GIVEN INFORMATION

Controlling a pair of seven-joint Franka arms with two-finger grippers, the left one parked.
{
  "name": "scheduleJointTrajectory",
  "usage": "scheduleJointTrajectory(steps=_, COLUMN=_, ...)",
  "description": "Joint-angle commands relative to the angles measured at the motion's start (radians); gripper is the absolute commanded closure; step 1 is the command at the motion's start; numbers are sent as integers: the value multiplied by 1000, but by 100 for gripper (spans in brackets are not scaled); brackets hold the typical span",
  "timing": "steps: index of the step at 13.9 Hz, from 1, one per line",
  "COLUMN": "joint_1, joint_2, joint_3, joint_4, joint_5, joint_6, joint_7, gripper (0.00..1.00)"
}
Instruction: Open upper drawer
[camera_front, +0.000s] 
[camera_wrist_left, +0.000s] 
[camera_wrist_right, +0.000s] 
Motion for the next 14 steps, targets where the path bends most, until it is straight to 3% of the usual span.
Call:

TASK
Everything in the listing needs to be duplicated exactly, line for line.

YOUR SOLUTION
Controlling a pair of seven-joint Franka arms with two-finger grippers, the left one parked.
{
  "name": "scheduleJointTrajectory",
  "usage": "scheduleJointTrajectory(steps=_, COLUMN=_, ...)",
  "description": "Joint-angle commands relative to the angles measured at the motion's start (radians); gripper is the absolute commanded closure; step 1 is the command at the motion's start; numbers are sent as integers: the value multiplied by 1000, but by 100 for gripper (spans in brackets are not scaled); brackets hold the typical span",
  "timing": "steps: index of the step at 13.9 Hz, from 1, one per line",
  "COLUMN": "joint_1, joint_2, joint_3, joint_4, joint_5, joint_6, joint_7, gripper (0.00..1.00)"
}
Instruction: Open upper drawer
[camera_front, +0.000s] 
[camera_wrist_left, +0.000s] 
[camera_wrist_right, +0.000s] 
Motion for the next 14 steps, targets where the path bends most, until it is straight to 3% of the usual span.
Call:

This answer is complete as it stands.